* Assignment
Reproduce the listing below exactly. Pictures do not belong in the copy.

___ Source material ___

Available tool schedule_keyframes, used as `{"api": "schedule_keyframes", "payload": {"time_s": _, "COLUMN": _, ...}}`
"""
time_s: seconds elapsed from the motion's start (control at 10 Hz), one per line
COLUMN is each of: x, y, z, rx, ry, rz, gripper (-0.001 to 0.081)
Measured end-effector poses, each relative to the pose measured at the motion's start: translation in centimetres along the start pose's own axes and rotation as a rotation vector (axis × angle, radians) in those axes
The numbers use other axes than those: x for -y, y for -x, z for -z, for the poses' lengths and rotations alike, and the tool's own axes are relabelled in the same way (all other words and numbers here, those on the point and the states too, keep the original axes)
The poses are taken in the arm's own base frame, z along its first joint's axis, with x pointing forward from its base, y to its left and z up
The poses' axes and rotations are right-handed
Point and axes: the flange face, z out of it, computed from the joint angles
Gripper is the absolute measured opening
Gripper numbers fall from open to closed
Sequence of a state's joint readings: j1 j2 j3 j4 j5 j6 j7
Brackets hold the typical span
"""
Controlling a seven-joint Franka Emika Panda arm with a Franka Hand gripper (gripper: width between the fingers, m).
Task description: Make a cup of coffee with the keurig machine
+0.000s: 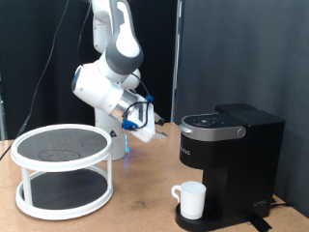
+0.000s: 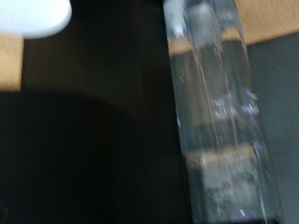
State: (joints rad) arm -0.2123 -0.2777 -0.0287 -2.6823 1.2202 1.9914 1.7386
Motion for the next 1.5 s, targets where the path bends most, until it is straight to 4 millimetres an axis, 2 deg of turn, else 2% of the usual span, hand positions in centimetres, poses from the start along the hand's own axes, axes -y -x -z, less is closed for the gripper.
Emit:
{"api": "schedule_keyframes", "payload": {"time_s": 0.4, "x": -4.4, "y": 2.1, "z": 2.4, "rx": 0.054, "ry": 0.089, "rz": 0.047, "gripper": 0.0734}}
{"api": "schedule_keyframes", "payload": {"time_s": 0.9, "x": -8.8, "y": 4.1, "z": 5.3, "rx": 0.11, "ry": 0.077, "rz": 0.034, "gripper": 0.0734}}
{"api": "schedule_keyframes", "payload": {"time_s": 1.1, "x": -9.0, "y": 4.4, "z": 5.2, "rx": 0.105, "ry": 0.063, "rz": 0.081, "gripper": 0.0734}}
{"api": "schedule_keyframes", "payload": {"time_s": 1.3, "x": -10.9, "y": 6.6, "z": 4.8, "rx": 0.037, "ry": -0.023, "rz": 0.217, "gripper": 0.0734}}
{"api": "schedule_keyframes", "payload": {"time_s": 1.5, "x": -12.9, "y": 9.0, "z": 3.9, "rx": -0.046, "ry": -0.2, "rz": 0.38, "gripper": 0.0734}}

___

* Answer to this exercise
Available tool schedule_keyframes, used as `{"api": "schedule_keyframes", "payload": {"time_s": _, "COLUMN": _, ...}}`
"""
time_s: seconds elapsed from the motion's start (control at 10 Hz), one per line
COLUMN is each of: x, y, z, rx, ry, rz, gripper (-0.001 to 0.081)
Measured end-effector poses, each relative to the pose measured at the motion's start: translation in centimetres along the start pose's own axes and rotation as a rotation vector (axis × angle, radians) in those axes
The numbers use other axes than those: x for -y, y for -x, z for -z, for the poses' lengths and rotations alike, and the tool's own axes are relabelled in the same way (all other words and numbers here, those on the point and the states too, keep the original axes)
The poses are taken in the arm's own base frame, z along its first joint's axis, with x pointing forward from its base, y to its left and z up
The poses' axes and rotations are right-handed
Point and axes: the flange face, z out of it, computed from the joint angles
Gripper is the absolute measured opening
Gripper numbers fall from open to closed
Sequence of a state's joint readings: j1 j2 j3 j4 j5 j6 j7
Brackets hold the typical span
"""
Controlling a seven-joint Franka Emika Panda arm with a Franka Hand gripper (gripper: width between the fingers, m).
Task description: Make a cup of coffee with the keurig machine
+0.000s: 
+0.000s: 
State: (joints rad) arm -0.2123 -0.2777 -0.0287 -2.6823 1.2202 1.9914 1.7386
Motion for the next 1.5 s, targets where the path bends most, until it is straight to 4 millimetres an axis, 2 deg of turn, else 2% of the usual span, hand positions in centimetres, poses from the start along the hand's own axes, axes -y -x -z, less is closed for the gripper.
Emit:
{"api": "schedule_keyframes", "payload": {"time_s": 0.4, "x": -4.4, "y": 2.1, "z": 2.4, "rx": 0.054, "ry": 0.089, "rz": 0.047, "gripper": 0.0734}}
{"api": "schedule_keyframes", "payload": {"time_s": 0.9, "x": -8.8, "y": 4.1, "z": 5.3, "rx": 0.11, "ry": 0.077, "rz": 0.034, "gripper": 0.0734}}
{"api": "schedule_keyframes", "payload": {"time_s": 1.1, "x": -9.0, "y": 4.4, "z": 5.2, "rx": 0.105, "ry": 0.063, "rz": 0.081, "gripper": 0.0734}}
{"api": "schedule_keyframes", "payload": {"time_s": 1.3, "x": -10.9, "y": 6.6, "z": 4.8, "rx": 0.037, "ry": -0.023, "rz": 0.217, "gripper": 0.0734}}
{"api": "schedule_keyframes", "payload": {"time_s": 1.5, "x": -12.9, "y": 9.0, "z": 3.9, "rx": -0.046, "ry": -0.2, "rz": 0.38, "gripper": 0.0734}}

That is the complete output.